3) We have
[tex]f(x) = \sec\left(\dfrac{\pi x}2\right) = \dfrac1{\cos\left(\frac{\pi x}2\right)}[/tex]
which has vertical asymptotes (i.e. infinite discontinuities) whenever the denominator is zero. This happens for
[tex]\cos\left(\dfrac{\pi x}2\right) = 0[/tex]
[tex]\implies \dfrac{\pi x}2 = \cos^{-1}(0) + 2n\pi \text{ or } \dfrac{\pi x}2 = -\cos^{-1}(0) + 2n\pi[/tex]
(where [tex]n[/tex] is any integer)
[tex]\implies \dfrac{\pi x}2 = \dfrac\pi2 + 2n\pi \text{ or } \dfrac{\pi x}2 = -\dfrac\pi2 + 2n\pi[/tex]
[tex]\implies x = 1 + 4n \text{ or } x = -1 + 4n[/tex]

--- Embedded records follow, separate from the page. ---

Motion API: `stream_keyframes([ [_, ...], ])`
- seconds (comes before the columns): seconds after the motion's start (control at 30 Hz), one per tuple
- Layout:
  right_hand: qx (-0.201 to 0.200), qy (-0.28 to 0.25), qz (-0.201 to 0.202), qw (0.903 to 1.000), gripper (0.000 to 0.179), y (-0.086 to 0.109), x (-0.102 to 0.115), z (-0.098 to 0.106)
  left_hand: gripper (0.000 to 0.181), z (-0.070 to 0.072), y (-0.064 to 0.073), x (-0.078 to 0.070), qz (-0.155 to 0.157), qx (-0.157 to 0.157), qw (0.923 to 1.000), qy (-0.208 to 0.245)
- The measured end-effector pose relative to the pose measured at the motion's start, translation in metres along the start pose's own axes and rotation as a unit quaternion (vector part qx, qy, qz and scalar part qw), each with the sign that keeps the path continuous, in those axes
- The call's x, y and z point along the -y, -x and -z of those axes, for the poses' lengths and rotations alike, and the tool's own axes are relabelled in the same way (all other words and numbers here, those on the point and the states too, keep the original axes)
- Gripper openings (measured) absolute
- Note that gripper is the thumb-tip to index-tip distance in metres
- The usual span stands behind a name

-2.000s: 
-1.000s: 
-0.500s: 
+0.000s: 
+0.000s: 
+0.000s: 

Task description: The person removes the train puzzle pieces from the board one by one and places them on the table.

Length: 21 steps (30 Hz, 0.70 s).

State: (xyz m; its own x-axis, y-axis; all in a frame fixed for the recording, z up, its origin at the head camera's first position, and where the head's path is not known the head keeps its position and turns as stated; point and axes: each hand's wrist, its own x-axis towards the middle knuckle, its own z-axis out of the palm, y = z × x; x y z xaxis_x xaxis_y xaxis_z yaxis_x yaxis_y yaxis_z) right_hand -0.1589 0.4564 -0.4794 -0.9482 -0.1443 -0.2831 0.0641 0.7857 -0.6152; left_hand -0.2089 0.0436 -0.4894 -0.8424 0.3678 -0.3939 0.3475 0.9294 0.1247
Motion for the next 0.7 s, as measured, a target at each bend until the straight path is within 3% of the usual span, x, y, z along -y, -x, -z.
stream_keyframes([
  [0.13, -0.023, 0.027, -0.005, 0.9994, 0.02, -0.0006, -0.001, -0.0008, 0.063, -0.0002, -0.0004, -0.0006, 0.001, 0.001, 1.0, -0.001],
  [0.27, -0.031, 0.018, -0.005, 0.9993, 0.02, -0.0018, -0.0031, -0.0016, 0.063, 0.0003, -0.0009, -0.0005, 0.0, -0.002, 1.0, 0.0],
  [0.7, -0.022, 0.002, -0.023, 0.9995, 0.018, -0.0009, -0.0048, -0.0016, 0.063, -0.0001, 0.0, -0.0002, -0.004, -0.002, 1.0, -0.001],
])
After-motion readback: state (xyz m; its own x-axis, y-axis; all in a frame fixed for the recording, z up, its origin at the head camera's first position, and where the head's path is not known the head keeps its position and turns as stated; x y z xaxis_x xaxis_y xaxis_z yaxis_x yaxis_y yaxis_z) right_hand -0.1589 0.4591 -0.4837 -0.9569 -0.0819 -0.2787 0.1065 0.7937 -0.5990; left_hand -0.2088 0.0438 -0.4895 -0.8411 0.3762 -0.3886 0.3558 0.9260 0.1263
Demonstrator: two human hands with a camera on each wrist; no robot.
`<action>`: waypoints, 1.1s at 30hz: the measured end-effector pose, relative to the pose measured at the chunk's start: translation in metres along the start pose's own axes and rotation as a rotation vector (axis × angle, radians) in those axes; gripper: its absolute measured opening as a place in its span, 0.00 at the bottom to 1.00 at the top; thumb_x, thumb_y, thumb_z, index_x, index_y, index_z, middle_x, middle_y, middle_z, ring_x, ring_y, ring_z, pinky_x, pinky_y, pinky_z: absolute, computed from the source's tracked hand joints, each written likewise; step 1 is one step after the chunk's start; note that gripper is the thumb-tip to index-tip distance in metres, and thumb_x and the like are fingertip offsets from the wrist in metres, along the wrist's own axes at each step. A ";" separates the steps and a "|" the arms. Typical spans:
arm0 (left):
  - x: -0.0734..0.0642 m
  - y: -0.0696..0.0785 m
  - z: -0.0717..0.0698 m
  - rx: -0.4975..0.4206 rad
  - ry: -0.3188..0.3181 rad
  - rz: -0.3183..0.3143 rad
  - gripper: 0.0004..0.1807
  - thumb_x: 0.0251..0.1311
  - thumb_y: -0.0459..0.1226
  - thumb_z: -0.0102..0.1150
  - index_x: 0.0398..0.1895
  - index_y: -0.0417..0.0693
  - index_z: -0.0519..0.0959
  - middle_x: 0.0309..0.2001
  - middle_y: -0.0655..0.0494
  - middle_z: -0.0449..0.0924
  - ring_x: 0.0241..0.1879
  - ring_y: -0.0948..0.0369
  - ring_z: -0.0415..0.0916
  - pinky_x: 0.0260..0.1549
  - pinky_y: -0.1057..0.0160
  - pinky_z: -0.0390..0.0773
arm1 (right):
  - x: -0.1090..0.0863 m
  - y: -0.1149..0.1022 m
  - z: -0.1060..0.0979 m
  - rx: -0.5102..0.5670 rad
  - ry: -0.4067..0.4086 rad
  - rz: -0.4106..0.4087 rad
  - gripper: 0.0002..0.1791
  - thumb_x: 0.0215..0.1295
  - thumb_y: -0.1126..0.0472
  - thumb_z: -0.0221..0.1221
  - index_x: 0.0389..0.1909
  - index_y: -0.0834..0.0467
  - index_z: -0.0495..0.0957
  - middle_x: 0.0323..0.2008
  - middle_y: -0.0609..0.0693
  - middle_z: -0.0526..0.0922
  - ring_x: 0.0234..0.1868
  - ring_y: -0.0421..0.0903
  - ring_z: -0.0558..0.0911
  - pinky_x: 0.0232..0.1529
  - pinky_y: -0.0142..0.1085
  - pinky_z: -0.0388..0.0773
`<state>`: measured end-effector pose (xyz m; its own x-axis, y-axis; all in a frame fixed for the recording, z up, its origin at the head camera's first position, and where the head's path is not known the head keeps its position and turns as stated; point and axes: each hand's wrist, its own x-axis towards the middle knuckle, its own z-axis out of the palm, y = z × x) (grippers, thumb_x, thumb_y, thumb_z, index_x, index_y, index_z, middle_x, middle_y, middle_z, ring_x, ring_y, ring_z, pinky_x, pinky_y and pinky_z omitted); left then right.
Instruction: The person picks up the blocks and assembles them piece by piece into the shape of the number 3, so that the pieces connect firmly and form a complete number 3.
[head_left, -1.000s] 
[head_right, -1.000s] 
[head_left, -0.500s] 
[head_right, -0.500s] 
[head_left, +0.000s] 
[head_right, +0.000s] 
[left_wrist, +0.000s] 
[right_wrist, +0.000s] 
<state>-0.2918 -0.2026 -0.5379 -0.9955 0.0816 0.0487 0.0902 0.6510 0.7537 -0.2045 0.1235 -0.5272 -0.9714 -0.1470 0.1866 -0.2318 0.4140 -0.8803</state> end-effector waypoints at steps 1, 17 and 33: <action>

So the graph of [tex]f(x)[/tex] has vertical asymptotes whenever [tex]x=4n\pm1[/tex] and [tex]n\in\Bbb Z[/tex].
4) Given
[tex]h(t) = \begin{cases} t^3+1 & \text{if } t<1 \\ \frac12 (t+1) & \text{if } t\ge1 \end{cases}[/tex]
we have the one-sided limits
[tex]\displaystyle \lim_{t\to1^-} h(t) = \lim_{t\to1} (t^3+1) = 1^3+1 = 2[/tex]
and
[tex]\displaystyle \lim_{t\to1^+} h(t) = \lim_{h\to1} \frac{t+1}2 = \frac{1+1}2 = 1[/tex]
The one-sided limits don't match, so the two-sided limit [tex]L[/tex] does not exist. In other words, the limit does not exist at [tex]x=1[/tex] because the function approaches different values from the left and right side of [tex]x=1[/tex].